Es gibt zwei Möglichkeiten, die Kosten für osteuropäisches Pflegepersonal steuerlich geltend zu machen, entweder als "haushaltsnahe Dienstleistungen" oder als "außergewöhnliche Belastungen". Wer Einkommensteuer zahlt, kann eine osteuropäische Pflegekraft als haushaltsnahe Leistung in Abzug bringen. Angerechnet werden aktuell 20 Prozent der Dienstleistungsrechnung bis zu einem maximalen Betrag von 4.000 Euro jährlich. Die zweite Möglichkeit ist die Reduzierung der Steuerlast über die Anrechnung der Pflegekosten als außergewöhnliche Belastungen. In welcher Höhe die Pflegekosten im Rahmen der außergewöhnlichen Belastungen abzugsfähig sind, ist abhängig von der Höhe des Einkommens, vom Familienstand und von der Anzahl der Kinder. Gewährt wird ein Steuernachlass nur unter der Voraussetzung, dass die individuell zu ermittelnde zumutbare Belastung überschritten wird.
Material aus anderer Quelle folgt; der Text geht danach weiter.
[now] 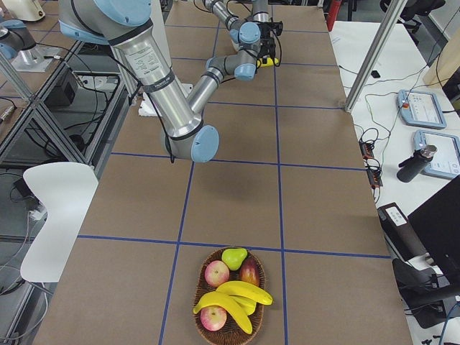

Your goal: Transfer all bananas from basket to plate

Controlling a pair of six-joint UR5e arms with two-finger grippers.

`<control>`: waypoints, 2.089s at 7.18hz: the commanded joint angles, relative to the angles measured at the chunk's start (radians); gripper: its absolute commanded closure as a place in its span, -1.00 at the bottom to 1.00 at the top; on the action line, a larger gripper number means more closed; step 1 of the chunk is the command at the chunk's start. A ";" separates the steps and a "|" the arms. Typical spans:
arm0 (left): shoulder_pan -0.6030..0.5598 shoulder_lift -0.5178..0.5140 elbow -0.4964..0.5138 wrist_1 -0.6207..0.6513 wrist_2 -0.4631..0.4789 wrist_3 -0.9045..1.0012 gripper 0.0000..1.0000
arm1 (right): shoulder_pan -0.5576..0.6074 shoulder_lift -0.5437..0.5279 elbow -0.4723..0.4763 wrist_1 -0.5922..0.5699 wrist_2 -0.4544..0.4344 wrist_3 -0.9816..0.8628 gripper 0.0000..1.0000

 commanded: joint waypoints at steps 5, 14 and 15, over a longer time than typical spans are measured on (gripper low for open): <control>-0.191 0.424 -0.173 0.207 -0.027 0.078 1.00 | 0.136 -0.260 0.092 0.010 -0.010 0.008 -1.00; -0.274 0.573 -0.308 0.989 0.079 0.195 1.00 | 0.127 -0.283 0.052 0.010 -0.104 0.010 -1.00; -0.265 0.569 -0.311 1.051 0.076 0.195 1.00 | 0.125 -0.285 0.052 0.010 -0.104 0.010 -1.00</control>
Diese Vorteile bieten osteuropäische Pflegekräfte

Es gibt gute Gründe, warum in Deutschland immer mehr Menschen osteuropäisches Pflegepersonal für pflegebedürftige Eltern oder Großeltern beschäftigen. Die meisten pflegebedürftigen Menschen möchten Ihr gewohntes Zuhause auch dann nicht verlassen, wenn sie auf Hilfe angewiesen sind. Angehörige haben indes das Problem, dass sie den angemessenen Versorgungs- und Pflegeaufwand, unter anderem aus beruflichen Gründen, nicht leisten können. Eine Rundum-Versorgung durch deutsches Pflegepersonal und Haushaltshilfen ist für viele Familien und auch für den Pflegebedürftigen selbst aus finanziellen Gründen meistens nicht zu leisten. Da sind Pflegerinnen aus Osteuropa oftmals die einzige Lösung. Neben dem finanziellen Aspekt zeichnen sich diese Menschen häufig durch eine besondere Empathie gegenüber dem Pflegebedürftigen und einem großen Verantwortungsbewusstsein für sein Wohlergehen aus.
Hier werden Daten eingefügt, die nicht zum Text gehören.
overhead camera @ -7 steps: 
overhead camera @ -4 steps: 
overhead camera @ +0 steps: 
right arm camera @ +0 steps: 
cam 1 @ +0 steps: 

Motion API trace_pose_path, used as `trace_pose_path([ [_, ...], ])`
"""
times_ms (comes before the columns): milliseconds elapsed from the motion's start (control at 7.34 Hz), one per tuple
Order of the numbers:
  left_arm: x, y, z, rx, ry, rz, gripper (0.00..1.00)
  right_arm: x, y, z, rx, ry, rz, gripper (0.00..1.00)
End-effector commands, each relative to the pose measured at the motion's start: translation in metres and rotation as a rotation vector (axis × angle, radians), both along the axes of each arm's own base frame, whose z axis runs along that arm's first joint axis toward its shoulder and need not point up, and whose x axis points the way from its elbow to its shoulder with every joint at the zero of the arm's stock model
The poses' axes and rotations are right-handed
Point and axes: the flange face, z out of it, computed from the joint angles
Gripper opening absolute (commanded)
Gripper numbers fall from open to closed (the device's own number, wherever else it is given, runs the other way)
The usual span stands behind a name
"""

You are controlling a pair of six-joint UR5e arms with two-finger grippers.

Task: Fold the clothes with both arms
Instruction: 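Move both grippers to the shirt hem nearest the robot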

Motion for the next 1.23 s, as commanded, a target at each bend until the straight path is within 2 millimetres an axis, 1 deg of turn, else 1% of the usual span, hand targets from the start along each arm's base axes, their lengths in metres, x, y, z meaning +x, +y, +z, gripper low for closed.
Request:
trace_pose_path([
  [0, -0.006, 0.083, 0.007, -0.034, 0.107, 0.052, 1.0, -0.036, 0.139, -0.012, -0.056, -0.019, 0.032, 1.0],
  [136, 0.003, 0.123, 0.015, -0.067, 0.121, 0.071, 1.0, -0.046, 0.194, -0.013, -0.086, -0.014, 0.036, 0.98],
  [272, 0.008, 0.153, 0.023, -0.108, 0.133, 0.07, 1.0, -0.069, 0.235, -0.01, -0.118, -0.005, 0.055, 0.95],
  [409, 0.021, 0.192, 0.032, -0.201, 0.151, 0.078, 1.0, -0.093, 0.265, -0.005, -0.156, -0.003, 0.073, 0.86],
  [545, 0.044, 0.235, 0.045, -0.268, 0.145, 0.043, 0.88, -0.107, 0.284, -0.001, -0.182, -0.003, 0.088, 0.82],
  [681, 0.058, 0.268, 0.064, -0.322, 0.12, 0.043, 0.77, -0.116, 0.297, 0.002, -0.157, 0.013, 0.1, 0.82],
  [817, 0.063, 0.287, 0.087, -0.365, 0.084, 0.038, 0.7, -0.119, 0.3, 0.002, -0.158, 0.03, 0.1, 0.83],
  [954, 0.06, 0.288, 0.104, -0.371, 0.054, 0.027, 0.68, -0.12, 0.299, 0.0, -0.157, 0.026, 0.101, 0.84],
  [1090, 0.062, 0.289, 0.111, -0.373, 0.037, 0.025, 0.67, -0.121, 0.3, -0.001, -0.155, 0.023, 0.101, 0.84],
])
Diese Vorzüge sollten von den Angehörigen und von der pflegebedürftigen Person gebührend respektiert werden. Das gilt zum Beispiel für die Privatsphäre, die in ausreichendem Maß sichergestellt sein muss, ebenso wie für die Arbeitsbedingungen und den Anspruch auf Freizeit und Erholung. Nur wenn die Wertschätzung stimmt, kann dieses Pflegemodell funktionieren und für beide Seiten eine Bereicherung sein.